A total of 15,147 patients satisfying the inclusion criteria were included in the e-SELECT registry. Baseline clinical characteristics of patients with multivessel and single-vessel PCI are presented in Table 1. Two thousand two hundred and seventy-eight (2,278) subjects (15%) underwent multivessel PCI and 12,869 (85%) had single-vessel PCI. In the multivessel PCI group, the mean age was higher (63 vs. 62 years, p<0.001), there was a higher prevalence of diabetes mellitus (32.4 vs. 30.0%, p=0.02), and the reported prevalence of multivessel disease was much higher (98% vs. 36%, p<0.001). The single-vessel PCI group had a significantly higher prevalence of prior PCI and CABG. The Charlson Comorbidity Index Score and the EuroSCORE (standard and logistic) were similar between the two groups (Table 1).

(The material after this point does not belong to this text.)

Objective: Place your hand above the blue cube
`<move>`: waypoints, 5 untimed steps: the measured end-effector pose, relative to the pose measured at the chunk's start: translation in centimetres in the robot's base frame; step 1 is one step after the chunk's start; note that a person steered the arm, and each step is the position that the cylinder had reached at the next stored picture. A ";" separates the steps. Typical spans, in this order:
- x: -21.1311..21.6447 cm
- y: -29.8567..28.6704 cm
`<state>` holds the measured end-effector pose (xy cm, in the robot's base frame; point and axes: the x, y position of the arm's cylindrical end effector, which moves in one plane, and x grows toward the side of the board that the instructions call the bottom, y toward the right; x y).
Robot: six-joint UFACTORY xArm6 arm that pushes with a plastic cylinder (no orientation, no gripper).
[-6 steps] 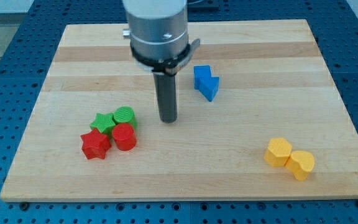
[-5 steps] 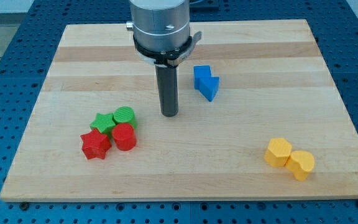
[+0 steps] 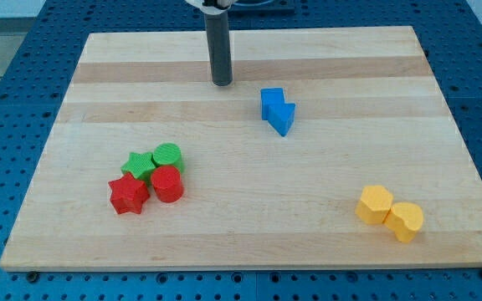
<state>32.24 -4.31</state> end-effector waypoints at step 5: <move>0.9 8.8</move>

Target vessel and lesion characteristics

Details regarding the target vessel and lesion characteristics are summarised in Table 2. The patients in the multivessel PCI group were more likely to undergo treatment of a native artery (99.2 vs. 97.7%, p<0.001) and the target lesion was less likely to be in-stent restenosis (8.0 vs. 13.1%, p<0.001). The subjects in the single-vessel group had more complex lesions reflected by the higher proportion of chronic total occlusions, prevalence of visible thrombus and higher rates of B2 and C lesions according to the American Heart Association (AHA) classification (Table 2).

Procedural characteristics

Pre-procedural treatment with aspirin, clopidogrel or ticlopidine was more common in the multivessel PCI group than in single-vessel PCI (90.5 vs. 88.9, p=0.03). The rate of pre-treatment with dual antiplatelet therapy was similar between both groups (57.7 vs. 59%, p=0.28). Figure 1 demonstrates the ratios of pre- and post-dilatation in the study population. Patients in the multivessel PCI group were less likely to undergo predilatation (58.4 vs. 66.5%, p<0.001) and also less likely to undergo post-dilatation after stent implantation (32.3 vs. 37.5%, p<0.001). Intravascular ultrasound (IVUS) use was similar between both groups (3.6 vs. 3.7%, p=0.73). Total stent length per patient was markedly longer in the multivessel group (57.7 vs. 29.1 mm, p<0.001).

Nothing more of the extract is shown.